→ **ABOUT THIS EXERCISE**
Write each line below back out exactly, omitting its pictures.

→ **EXERCISE DATA**
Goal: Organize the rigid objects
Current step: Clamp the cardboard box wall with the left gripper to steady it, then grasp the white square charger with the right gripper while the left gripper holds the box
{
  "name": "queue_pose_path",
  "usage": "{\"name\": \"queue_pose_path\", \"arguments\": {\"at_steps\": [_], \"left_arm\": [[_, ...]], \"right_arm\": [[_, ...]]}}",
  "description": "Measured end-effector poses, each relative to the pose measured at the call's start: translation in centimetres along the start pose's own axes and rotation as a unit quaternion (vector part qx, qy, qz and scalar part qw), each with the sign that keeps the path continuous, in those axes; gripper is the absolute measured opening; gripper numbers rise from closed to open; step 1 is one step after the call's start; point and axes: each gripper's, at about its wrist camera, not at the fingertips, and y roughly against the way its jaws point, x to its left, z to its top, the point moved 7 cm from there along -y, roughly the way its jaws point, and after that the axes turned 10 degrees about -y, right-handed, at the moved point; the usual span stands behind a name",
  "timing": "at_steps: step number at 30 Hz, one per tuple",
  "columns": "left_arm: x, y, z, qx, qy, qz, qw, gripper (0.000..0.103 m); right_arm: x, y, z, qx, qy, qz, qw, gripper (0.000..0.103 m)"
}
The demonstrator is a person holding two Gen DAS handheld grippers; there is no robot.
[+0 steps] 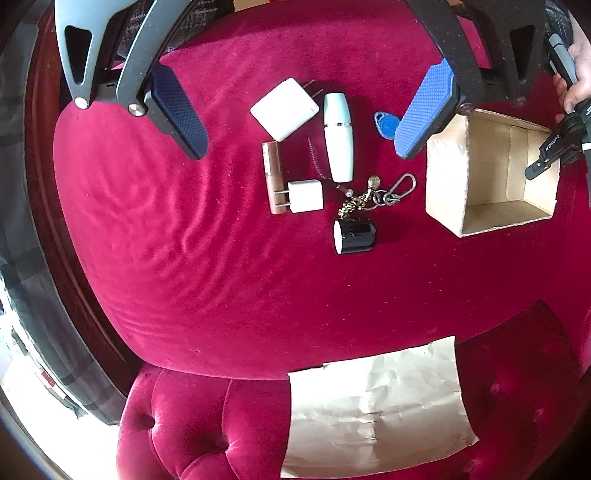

→ **OUTPUT BELOW**
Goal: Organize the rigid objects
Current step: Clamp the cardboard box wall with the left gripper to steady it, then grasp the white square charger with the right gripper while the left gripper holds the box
{
  "name": "queue_pose_path",
  "usage": "{\"name\": \"queue_pose_path\", \"arguments\": {\"at_steps\": [_], \"left_arm\": [[_, ...]], \"right_arm\": [[_, ...]]}}",
  "description": "Measured end-effector poses, each relative to the pose measured at the call's start: translation in centimetres along the start pose's own axes and rotation as a unit quaternion (vector part qx, qy, qz and scalar part qw), each with the sign that keeps the path continuous, in those axes; gripper is the absolute measured opening; gripper numbers rise from closed to open; step 1 is one step after the call's start; point and axes: each gripper's, at about its wrist camera, not at the fingertips, and y roughly against the way its jaws point, x to its left, z to its top, the point moved 7 cm from there along -y, roughly the way its jaws point, and after that the axes turned 10 degrees about -y, right-handed, at the moved point; the usual span stands behind a name",
  "timing": "at_steps: step number at 30 Hz, one per tuple",
  "columns": "left_arm: x, y, z, qx, qy, qz, qw, gripper (0.000..0.103 m); right_arm: x, y, z, qx, qy, qz, qw, gripper (0.000..0.103 m)"
}
The demonstrator is a person holding two Gen DAS handheld grippers; there is no robot.
[+0 steps] 

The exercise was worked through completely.